## GOAL OF THE EXERCISE
Starting at the line with "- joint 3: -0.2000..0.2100" and ending at the line with "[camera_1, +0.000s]", print exactly the lines of the entries below. Pictures do not belong in the copy.

## RECORD EXCERPTS
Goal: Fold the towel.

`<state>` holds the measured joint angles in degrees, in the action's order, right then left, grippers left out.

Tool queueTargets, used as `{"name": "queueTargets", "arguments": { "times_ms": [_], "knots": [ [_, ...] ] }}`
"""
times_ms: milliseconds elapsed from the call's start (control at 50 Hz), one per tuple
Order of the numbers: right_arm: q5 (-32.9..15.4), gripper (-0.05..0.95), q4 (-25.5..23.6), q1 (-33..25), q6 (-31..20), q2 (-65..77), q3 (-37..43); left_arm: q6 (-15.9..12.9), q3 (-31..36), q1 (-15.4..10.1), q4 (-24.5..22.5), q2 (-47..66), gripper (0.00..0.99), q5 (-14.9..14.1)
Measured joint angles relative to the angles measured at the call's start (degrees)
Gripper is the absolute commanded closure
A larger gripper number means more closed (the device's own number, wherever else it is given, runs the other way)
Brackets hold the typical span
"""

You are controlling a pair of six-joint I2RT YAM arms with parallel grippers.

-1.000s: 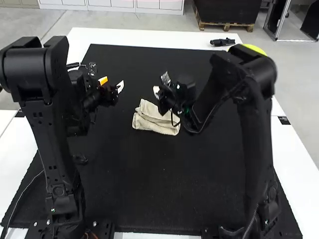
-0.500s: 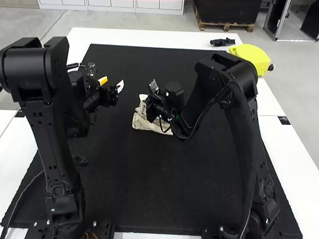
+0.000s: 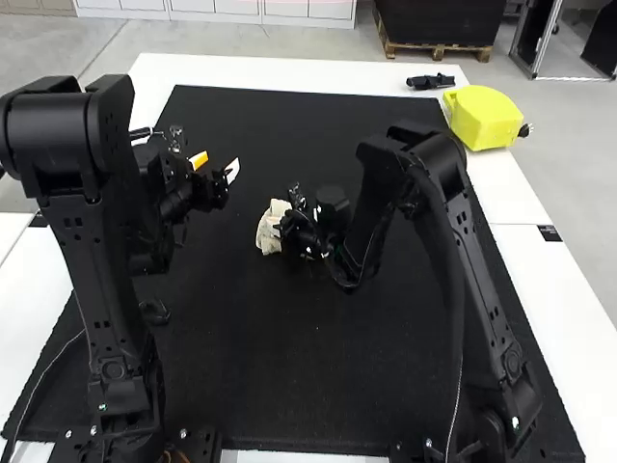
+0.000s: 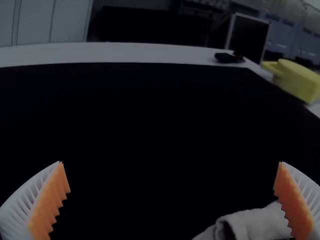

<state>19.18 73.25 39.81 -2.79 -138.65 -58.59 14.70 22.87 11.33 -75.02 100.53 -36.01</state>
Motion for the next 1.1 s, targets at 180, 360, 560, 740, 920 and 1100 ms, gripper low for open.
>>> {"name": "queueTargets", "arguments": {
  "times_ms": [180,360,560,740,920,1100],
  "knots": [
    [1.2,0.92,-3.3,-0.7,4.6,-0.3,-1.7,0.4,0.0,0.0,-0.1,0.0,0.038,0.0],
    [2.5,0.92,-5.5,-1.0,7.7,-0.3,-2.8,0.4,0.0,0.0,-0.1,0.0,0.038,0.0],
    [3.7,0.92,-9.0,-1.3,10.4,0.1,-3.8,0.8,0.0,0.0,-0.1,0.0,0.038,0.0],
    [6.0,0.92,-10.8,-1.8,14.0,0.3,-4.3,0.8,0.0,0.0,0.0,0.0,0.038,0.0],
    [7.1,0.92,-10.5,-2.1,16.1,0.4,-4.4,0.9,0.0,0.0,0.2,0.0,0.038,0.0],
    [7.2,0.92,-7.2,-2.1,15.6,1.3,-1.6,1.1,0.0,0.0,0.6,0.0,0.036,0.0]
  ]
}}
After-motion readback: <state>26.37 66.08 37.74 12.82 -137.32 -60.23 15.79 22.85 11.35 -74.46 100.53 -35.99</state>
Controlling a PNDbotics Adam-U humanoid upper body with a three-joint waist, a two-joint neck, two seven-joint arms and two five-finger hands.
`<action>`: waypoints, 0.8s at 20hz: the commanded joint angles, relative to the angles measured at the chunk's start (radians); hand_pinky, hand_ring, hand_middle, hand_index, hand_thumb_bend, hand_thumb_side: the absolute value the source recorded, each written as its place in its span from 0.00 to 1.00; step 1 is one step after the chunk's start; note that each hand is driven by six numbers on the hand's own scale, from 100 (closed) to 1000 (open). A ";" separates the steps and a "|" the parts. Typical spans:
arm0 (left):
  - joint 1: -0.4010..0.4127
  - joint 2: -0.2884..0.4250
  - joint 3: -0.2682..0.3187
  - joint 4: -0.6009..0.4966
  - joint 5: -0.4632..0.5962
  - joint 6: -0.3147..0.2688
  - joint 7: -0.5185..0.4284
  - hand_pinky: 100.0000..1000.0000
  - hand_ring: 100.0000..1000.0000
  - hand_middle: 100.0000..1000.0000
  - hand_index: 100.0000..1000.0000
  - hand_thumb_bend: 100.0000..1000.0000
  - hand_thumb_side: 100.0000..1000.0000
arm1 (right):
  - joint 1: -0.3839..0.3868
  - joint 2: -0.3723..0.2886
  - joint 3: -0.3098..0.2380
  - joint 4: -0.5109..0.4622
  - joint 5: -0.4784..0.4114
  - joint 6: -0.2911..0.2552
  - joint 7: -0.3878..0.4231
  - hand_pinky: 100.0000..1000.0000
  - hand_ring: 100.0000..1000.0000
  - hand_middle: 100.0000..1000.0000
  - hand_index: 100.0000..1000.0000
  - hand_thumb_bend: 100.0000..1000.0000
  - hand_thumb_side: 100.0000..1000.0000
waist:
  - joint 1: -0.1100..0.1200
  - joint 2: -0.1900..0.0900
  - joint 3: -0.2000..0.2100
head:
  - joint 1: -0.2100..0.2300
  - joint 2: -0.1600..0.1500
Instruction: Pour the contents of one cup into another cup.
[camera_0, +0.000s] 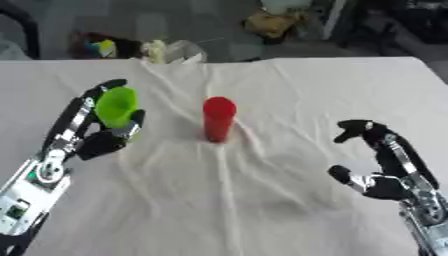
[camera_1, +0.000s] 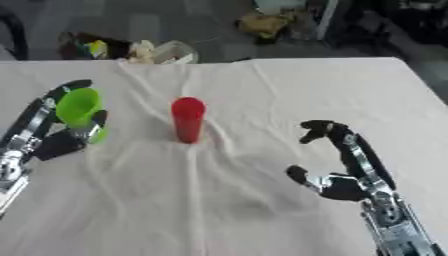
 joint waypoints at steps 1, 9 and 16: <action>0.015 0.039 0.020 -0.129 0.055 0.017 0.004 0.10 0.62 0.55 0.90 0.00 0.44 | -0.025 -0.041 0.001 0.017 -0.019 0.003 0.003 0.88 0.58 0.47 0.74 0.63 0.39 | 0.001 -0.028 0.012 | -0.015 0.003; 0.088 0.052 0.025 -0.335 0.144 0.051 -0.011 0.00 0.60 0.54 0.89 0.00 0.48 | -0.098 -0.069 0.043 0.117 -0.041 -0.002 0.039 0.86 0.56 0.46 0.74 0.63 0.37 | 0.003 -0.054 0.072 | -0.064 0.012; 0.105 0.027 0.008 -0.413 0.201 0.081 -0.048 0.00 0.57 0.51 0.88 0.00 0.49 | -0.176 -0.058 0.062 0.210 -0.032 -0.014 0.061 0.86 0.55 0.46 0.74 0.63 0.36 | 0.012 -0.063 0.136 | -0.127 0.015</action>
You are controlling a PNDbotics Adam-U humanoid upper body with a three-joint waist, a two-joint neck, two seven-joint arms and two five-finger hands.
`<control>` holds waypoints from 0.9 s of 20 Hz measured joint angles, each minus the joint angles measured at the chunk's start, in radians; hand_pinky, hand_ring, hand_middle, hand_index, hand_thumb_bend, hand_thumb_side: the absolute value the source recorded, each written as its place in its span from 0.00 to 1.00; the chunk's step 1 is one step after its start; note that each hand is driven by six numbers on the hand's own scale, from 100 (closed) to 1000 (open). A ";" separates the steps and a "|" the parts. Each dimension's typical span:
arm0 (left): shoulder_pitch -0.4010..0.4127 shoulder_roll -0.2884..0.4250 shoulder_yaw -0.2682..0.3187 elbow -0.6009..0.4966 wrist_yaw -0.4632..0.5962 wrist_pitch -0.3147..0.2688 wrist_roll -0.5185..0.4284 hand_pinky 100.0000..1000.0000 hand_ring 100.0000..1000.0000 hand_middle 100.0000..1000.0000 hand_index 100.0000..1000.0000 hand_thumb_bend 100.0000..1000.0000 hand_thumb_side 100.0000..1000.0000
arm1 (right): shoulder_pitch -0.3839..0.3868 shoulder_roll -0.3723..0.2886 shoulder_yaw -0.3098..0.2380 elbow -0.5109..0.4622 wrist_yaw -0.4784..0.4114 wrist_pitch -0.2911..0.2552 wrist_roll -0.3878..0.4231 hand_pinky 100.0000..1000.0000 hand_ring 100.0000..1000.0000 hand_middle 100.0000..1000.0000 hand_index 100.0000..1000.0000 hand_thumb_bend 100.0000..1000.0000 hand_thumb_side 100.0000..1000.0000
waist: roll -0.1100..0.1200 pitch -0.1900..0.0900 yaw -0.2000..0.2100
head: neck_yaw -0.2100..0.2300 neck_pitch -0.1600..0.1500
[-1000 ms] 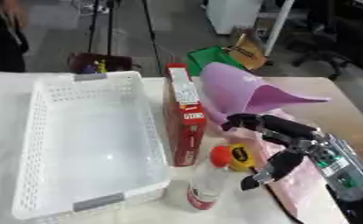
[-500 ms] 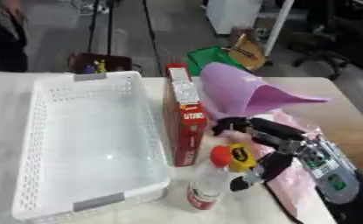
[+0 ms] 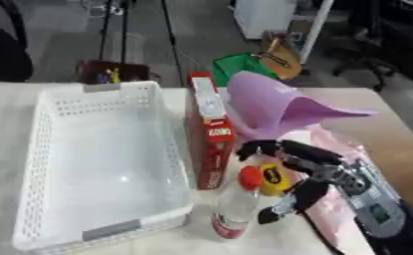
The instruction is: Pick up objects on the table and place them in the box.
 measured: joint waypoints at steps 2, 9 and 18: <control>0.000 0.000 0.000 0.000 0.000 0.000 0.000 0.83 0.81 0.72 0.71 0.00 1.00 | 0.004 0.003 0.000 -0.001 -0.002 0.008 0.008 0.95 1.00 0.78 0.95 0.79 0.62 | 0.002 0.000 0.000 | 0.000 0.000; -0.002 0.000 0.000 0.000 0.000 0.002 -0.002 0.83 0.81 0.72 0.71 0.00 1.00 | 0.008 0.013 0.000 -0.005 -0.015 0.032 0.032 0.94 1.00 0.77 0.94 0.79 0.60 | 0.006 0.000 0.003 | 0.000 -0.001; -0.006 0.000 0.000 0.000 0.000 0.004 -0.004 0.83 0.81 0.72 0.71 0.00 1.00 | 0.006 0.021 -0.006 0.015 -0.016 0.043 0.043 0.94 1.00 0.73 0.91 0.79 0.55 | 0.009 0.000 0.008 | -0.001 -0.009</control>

## EXERCISE OUTPUT
  - joint 3: -0.2000..0.2100
head:
  - joint 1: -0.2100..0.2300
  - joint 2: -0.1600..0.1500
Instruction: Pour the contents of one cup into another cup.
[camera_0, +0.000s] 
[camera_1, +0.000s] 

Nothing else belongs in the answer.